BGRX pixel formats or swizzling options

Why on Earth on CPU? Consider the fact, that just about everything one does in Metal requires shader or compute kernel. So after sampling/reading from texture one can just force some of the channels to desired value(s). Unless you’re using shaders/kernels without access to their source code (like Metal Performance Kernels). Then CPU is one option, yes. Other teo would be: 1) Avoid replaceRegion at all (which can be good idea anyway) and just upload pixel values (non trivial ones) as a buffer, then have fragment shader in render to texture operation “unpack” these and write them into destination along with constant channel values 2) Upload whole texture without constant channel values and have render to texture operation that reads source values and writes them plus constants into a target texture. Hope that helps Michal

I see what you're saying about those buffer-based methods of resource population being more efficient than the CPU method I suggest, so thanks for that! They do involve some custom shader code, though.

I guess ideally I would be able to use a texture format to describe this behavior, so the shader can be texture-format agnostic and also sample from textures where I don't want to force the alpha channel to 1. Sounds like I might be out of luck relative to DirectX and OpenGL on that front.

Hi,

I am also stuck on the same issue.

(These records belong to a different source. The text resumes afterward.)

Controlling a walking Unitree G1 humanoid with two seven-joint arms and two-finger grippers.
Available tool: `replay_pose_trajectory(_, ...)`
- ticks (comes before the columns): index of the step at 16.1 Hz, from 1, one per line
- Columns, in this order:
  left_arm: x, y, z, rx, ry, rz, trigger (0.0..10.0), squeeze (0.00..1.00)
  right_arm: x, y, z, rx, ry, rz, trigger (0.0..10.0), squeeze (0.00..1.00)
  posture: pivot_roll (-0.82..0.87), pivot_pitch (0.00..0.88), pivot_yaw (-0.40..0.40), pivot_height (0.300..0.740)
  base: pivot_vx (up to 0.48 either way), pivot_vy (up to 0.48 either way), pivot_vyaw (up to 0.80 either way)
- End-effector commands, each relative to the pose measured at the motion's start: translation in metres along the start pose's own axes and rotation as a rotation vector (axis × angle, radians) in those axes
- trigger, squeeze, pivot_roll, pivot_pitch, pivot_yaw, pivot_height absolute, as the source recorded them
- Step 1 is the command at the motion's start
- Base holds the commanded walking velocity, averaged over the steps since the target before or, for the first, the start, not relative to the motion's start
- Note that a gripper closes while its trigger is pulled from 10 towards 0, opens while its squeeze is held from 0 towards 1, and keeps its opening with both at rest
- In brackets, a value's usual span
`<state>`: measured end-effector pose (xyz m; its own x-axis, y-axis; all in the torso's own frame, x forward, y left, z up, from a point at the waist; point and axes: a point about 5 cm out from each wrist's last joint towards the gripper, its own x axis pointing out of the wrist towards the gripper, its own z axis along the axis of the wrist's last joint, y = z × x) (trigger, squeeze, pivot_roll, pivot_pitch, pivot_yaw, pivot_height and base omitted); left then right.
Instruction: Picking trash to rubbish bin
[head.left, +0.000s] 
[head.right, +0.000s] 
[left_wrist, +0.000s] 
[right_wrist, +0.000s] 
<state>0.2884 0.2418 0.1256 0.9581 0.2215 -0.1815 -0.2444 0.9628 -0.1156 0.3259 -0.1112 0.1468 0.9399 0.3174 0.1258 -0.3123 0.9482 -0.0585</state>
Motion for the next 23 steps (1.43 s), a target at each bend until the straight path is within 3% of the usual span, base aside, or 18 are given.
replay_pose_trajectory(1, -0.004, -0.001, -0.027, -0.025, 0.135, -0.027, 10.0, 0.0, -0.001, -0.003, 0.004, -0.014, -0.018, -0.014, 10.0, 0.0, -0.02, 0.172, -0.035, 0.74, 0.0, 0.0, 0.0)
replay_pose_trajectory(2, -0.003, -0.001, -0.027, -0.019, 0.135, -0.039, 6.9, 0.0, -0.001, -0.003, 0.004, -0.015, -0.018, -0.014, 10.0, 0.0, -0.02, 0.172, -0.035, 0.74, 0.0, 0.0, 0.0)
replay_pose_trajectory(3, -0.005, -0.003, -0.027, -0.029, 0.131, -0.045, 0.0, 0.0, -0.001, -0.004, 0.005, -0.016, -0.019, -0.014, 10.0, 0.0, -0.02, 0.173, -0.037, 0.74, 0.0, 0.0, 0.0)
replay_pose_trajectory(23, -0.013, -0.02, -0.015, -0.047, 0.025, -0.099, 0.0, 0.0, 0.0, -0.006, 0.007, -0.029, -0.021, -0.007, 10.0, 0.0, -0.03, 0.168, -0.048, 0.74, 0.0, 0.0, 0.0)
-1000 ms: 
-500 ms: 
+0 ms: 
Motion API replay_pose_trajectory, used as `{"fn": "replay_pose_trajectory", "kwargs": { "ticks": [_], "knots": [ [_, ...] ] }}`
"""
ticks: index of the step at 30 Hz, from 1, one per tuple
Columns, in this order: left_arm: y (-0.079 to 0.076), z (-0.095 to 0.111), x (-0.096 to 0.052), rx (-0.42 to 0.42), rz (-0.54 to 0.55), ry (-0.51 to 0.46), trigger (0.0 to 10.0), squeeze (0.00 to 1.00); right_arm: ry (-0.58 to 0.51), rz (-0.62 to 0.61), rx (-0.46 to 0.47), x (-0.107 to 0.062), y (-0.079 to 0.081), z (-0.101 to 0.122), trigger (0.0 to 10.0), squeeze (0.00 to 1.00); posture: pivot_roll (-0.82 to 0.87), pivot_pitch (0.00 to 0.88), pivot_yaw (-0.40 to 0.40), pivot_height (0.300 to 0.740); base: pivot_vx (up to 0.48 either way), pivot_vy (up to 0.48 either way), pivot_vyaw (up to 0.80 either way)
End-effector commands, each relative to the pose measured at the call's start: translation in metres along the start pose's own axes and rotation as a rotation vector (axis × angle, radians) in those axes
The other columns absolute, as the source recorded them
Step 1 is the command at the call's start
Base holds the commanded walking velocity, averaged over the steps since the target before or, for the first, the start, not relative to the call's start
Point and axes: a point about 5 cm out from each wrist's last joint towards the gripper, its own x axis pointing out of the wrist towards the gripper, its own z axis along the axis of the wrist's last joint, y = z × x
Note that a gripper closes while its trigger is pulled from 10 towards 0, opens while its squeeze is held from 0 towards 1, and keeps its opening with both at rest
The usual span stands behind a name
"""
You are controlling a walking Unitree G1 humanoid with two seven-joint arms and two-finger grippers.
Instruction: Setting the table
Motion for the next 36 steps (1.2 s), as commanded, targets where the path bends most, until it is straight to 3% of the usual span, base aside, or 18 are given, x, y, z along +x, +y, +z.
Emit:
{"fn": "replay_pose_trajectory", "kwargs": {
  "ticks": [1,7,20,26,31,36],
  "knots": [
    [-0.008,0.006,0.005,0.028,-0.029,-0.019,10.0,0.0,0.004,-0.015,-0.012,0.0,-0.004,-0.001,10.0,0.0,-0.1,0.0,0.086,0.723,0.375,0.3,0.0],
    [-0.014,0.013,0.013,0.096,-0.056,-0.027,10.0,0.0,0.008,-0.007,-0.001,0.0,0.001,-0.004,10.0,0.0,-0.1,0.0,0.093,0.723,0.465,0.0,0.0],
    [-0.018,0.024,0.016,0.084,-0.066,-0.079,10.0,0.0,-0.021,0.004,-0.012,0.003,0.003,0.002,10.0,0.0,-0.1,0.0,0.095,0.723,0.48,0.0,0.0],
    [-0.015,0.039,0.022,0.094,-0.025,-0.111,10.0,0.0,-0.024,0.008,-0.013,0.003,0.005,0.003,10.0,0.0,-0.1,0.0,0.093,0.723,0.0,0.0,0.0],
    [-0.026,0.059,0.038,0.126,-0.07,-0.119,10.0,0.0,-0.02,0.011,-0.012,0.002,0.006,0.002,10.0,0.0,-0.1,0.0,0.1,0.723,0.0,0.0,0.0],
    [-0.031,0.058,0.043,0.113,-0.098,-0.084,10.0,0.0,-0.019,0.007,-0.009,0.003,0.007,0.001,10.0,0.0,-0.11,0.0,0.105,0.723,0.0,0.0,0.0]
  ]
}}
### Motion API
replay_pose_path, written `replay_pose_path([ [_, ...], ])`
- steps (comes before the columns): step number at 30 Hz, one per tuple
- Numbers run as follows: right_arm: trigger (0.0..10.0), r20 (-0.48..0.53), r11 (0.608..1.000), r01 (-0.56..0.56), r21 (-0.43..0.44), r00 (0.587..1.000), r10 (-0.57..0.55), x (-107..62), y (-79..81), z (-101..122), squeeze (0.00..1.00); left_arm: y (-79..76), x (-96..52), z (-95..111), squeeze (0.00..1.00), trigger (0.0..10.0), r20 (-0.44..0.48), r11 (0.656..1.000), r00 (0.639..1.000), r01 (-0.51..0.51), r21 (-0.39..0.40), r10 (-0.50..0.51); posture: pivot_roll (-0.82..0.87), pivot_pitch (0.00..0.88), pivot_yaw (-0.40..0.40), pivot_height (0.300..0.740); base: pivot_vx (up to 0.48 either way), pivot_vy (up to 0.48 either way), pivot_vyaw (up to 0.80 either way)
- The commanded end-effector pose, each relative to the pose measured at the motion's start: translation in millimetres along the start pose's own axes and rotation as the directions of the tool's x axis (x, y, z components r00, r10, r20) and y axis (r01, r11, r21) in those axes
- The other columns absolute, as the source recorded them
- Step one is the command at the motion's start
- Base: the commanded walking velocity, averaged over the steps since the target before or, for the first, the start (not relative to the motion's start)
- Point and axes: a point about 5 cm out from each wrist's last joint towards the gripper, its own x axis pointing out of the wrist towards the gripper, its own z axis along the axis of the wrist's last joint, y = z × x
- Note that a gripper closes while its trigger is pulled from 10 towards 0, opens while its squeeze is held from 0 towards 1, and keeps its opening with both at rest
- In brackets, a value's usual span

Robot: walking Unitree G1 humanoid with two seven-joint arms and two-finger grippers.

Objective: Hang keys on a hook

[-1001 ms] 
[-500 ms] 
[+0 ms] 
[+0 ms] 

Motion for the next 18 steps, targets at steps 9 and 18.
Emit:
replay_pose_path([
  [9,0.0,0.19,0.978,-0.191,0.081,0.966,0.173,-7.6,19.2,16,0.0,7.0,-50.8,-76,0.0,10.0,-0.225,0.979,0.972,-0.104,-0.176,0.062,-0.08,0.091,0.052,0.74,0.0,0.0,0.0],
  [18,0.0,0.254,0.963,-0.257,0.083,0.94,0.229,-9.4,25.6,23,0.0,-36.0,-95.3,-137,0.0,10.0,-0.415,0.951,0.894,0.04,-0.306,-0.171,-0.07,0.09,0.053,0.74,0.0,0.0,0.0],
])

Are you able to able to find the solution for the same, as you mentioned buffers don't allow sampling so even I want to use texture itself for 24 bit per pixel image rendering.
Also @MikeAlpha, can you suggestt something for 1 bit per pixel images .As currently I have to convert them to 8 bit and then use an R8 pixelformat.
Any suggestions are welcome.

If you want to use hardware _sampling_, then converting to R8 (as well as making mipmaps, I guess) is the only way I can think of.

On the other hand, if you're OK with writing your own sampling routines, then you could do as follows:

1) Load data into R8 directly (so not convert/expand every bit into byte consisting of 0/255, but put each 8 bits of 1-bit deep texture into one texel of 8-bit deep texture)

2) Write your own sampling code, using texture read() functions, the following way (this is very pseudo code, no bounds checking, and all just typed here). This way you'll still get hardware cache support. It should work reasonably fast. And if memory serves it can be even a bit more accurate than "true" hardware sampling, which at least used to have limited precision on some hardware.

// coord is given in 1bit increments (so first bit has 0, second has 1 and so on)
uint read_1bit_packed(texture2d<uint> texture, uint2 coord)
{
     uint shift = coord.x & 0x7;
     coord.x >>= 3;
     return (texture.read(coord) >> shift) & 0x1;
}

// coord is given in <0,1> range
float sample_1bit(texture2d<uint> texture, float2 coord)
{
     // convert to floating point coordinates of sample position (in bits)
     float2 access = float2(coord.x * texture.get_width() * 8, coord.y * texture.get_height());
     // sampling indices and weights
     uint i0 = uint(access.x), j0 = uint(access.y).
     float h = access.x - i0, v = access.y - j0;
     // load four values
     float v00 = read_1bit_packed(texture, uint2(i0, j0)),
          v10 = read_1bit_packed(texture, uint2(i0 + 1, j0)),
          v01 = read_1bit_packed(texture, uint2(i0, j0 + 1)),
          v11 = read_1bit_packed(texture, uint2(i0 + 1, j0 + 1));
     // bilinear interpolation
     return
          ( ( ( (1.0 - h) * v00) + (h * v10) ) * (1.0 - v) ) +
          ( ( ( (1.0 - h) * v01) + (h * v11) ) * v );
}

Sorry, forgot to add: the example above omits index range checking. So either 1bit texture should be a little bigger or there should be clamping, to not attempt reading outside of texture, which can crash.